Estamos tan tristes que matamos el tiempo llorando, y no podemos soportar ninguna idea intensa sin sufrir, no podemos sostener nada en el tiempo sin quebrarlo antes de empezar, y vemos pasar los días con el pecho tibio, acurrucados en una cama que ya reconoce nuestro peso, que se hunde con su forma y ya sabe de esta tristeza por las arrugas de las sábanas, ahí reposan nuestros cuerpos perdidos y afiebrados, agotados.
Ya no nos alcanzan las ganas de llorar para dejar de sentir esto, y nos abrazamos entre todos y nos palmeamos las espaldas, nos sabemos solos y ante una lucha infinita.
Hemos descendido, y tanto, y ahora queremos el sol en la piel, amar la mañana sin temor, pero las cosas siguen insulsas ante estos corazones, lloramos porque ya nada se corrompe en nuestras manos, y mordemos el polvo una y otra vez, y queremos estallar el pecho y ya nada se enciende, todo es un desborde de agua helada.
Somos fáciles de vulnerar, podrían aplastarnos con tan poco y no habría resistencia, este cúmulo de gente rota es eterno. Y aún nos queda tanto por llorar.
*
Alguien dice:
-Lo que no te mata…
-Te destroza- interrumpe el hijo.
Las semillas secas de esta tierra traen un tiempo muerto, y queremos sanar. Queremos curarnos y devolver estas risas atragantadas, estos espasmos sutiles que nos acompañan casi siempre, cuando todo esto se transforma pero nada se pierde, absolutamente nada, y vemos esta tierra inútil adherirse a esa posición fetal de todas las noches, si siempre volvemos a ella, si es inevitable.

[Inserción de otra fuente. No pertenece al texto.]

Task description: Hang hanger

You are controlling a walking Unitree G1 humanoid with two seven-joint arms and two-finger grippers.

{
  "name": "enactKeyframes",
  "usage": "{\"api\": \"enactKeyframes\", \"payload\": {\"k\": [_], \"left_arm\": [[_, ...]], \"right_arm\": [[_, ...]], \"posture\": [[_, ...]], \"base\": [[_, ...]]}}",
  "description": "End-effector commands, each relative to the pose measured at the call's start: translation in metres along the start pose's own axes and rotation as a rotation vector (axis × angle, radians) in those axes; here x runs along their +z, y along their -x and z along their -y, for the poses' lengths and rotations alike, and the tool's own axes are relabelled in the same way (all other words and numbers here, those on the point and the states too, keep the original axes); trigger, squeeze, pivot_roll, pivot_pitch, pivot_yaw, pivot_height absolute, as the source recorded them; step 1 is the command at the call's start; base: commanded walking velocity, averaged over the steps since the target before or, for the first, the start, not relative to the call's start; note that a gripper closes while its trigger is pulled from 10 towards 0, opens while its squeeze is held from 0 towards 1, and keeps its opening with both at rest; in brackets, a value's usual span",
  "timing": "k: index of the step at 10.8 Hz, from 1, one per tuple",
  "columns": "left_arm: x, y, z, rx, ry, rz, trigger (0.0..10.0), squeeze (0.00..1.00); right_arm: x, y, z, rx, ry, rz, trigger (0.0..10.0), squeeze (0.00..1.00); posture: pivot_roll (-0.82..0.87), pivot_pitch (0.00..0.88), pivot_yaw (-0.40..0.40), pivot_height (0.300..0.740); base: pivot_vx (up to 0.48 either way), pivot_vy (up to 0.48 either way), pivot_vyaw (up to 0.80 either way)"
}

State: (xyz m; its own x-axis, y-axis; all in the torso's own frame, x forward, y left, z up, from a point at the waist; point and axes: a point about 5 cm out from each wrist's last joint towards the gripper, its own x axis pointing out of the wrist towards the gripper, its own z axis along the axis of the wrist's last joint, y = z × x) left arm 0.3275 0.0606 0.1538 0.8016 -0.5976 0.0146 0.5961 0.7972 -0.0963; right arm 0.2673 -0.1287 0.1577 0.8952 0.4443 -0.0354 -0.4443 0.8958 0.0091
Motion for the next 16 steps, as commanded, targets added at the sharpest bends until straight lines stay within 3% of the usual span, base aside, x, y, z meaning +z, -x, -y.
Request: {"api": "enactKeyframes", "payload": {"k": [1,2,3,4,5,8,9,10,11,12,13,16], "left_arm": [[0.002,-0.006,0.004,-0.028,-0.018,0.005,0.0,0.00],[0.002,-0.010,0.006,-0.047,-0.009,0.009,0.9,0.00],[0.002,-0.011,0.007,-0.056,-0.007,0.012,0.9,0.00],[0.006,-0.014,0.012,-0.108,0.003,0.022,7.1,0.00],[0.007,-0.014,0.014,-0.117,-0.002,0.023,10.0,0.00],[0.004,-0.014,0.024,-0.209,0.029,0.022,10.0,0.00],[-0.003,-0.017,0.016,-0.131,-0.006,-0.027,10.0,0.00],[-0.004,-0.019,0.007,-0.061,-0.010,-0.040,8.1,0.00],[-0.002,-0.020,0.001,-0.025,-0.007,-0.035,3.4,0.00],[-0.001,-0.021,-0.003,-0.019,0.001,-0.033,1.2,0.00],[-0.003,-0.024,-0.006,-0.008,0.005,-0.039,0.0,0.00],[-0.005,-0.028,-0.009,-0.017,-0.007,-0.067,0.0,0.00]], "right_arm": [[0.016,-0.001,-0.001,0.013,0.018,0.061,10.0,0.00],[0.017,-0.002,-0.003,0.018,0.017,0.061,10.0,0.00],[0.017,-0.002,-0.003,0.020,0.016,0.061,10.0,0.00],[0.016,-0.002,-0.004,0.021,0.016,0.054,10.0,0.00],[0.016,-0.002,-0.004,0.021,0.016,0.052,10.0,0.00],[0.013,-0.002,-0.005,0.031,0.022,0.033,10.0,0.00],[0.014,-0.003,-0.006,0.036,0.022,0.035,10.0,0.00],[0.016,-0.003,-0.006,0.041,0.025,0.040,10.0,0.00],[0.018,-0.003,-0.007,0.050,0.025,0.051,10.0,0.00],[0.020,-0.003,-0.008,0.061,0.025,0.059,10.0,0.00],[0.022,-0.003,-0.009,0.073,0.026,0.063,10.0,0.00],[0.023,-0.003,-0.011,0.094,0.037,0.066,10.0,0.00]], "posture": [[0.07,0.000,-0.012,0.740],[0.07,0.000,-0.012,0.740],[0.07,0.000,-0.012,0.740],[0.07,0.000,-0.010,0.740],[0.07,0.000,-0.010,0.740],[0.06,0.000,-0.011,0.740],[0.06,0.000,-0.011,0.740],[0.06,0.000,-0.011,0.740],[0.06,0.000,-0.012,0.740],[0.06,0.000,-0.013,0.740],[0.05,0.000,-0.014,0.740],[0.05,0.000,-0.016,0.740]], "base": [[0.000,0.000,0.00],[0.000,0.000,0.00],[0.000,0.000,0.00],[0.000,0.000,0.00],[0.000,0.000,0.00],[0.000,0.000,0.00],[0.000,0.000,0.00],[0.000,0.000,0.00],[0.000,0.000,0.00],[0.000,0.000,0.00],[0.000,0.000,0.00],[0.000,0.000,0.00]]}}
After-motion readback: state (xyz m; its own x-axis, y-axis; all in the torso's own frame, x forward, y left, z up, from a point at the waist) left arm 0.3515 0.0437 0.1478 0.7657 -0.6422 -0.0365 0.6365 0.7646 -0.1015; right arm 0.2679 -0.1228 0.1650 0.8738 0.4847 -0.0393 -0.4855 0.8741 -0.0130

Alguien se ahoga y se queda sin aire en la casa, los demás nos quedamos en silencio porque sabemos que no debemos interrumpir ese dolor. Hemos descubierto un límite nuevo de nuestra angustia, y cuando ya no creemos que puede haber más, aún se puede tener el agua hasta el cuello, el polvo secando estas gargantas, y entonces nos pedimos perdón entre todos y miramos hacia otro lado, respetándonos con lo poco que tenemos.
Sí, la muerte se comió todo acá. Y las miramos, la sabemos reina. Somos los condenados.